Einleitung
Burning-Mouth-Syndrom

Unter Burning-Mouth-Syndrom (BMS) (Synonyme: Glossalgie, Glossodynie, Glossopyrosis; StomatopyrosisICD-10-GM K14.6: Glossodynie) fasst man das Zungen- und Mundschleimhautbrennen zusammen. Auch Beschwerden wie Jucken oder Kribbeln im Mund zählen dazu.

Das Mundschleimhautbrennen zählt zum orofazialen Schmerzsyndrom.

Beim Burning-Mouth-Syndrom können keine Veränderungen der Zunge oder der Mundschleimhaut festgestellt werden, da diese Bezeichnung sich ausschließlich auf die idiopathische Form bezieht. Die unter Differentialdiagnosen genannten Krankheiten müssen vor Diagnosestellung eines Burning-Mouth-Syndroms ausgeschlossen werden.

Bei vorliegender Erkrankung als Ursache für das Mundbrennen spricht man von einem sekundären BMS. Bevor man die Diagnose eines primären BMS – dem eigentlichen Burning-Mouth-Syndrom – stellt, sollte ein sekundäres BMS immer ausgeschlossen sein.

Das primäre BMS, dass mit Brennen und Schmerzen der Schleimhaut einhergeht, besteht im Regelfall länger als 4 bis 6 Monate und tritt nahezu täglich auf.

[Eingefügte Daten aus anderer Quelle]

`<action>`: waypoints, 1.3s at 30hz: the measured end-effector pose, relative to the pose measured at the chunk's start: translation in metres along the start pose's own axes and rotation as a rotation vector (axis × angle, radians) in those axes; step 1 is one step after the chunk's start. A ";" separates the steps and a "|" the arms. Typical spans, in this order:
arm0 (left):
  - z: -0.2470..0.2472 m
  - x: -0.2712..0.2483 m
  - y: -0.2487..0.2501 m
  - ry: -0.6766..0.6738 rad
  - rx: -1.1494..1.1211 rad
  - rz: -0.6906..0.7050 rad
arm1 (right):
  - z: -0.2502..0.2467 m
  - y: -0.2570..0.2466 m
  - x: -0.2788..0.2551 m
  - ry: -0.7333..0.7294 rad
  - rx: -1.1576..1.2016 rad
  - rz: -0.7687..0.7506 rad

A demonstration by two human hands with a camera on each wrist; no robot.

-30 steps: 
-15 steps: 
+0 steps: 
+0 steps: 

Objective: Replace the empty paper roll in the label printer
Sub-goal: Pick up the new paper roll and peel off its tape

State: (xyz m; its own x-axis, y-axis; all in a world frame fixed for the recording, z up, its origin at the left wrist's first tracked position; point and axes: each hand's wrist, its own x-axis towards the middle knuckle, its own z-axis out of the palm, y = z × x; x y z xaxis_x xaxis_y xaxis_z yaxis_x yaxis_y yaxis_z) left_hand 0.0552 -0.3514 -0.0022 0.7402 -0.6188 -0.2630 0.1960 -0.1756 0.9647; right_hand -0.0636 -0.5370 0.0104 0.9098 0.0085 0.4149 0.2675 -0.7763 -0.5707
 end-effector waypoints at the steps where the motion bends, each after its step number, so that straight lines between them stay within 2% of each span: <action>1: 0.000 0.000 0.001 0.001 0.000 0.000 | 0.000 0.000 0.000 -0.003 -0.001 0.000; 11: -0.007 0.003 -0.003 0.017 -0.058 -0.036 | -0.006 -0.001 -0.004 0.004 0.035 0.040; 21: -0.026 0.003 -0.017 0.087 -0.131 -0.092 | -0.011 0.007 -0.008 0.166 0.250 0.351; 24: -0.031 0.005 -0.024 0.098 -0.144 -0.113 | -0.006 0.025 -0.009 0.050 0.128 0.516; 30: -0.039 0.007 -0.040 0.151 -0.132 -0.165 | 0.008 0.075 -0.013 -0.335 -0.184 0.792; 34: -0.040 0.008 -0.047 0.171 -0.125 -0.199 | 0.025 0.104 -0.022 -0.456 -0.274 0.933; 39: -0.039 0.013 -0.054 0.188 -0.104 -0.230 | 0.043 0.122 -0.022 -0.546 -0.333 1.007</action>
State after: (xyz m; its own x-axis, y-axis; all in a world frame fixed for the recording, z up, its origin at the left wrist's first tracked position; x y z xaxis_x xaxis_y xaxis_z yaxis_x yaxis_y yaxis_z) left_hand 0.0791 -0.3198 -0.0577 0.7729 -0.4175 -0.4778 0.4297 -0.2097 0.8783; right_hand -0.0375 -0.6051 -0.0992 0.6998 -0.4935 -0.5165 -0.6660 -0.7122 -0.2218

Geschlechterverhältnis: Frauen sind deutlich häufiger betroffen als Männer (3,5-13 : 1).

Häufigkeitsgipfel: Die Erkrankung tritt vorwiegend zwischen dem 45. und 50. Lebensjahr auf.

Die Prävalenz (Krankheitshäufigkeit) liegt bei ca. 5 % (in Deutschland); weltweit 0,7-15 %

Verlauf und Prognose: Das Burning-Mouth-Syndrom kann als Begleitsymptom allgemeiner Erkrankungen oder auch bei Veränderungen der Mundschleimhaut auftreten. Das brennende Gefühl ist meist in den vorderen zwei Dritteln der Zunge, im vorderen Teil des harten Gaumens und in den Unterlippen zu spüren. Im Verlauf des Tages nehmen die Beschwerden in der Regel zu. Während des Essens bessern sich die Missempfindungen. Häufig kommt es parallel zu Störungen des Geschmacksempfinden sowie der Speichelbildung.

Komorbiditäten (Begleiterkrankungen): Die meisten Patienten mit BMS haben zudem psychologische oder psychiatrische Störungen (Angst, Depression).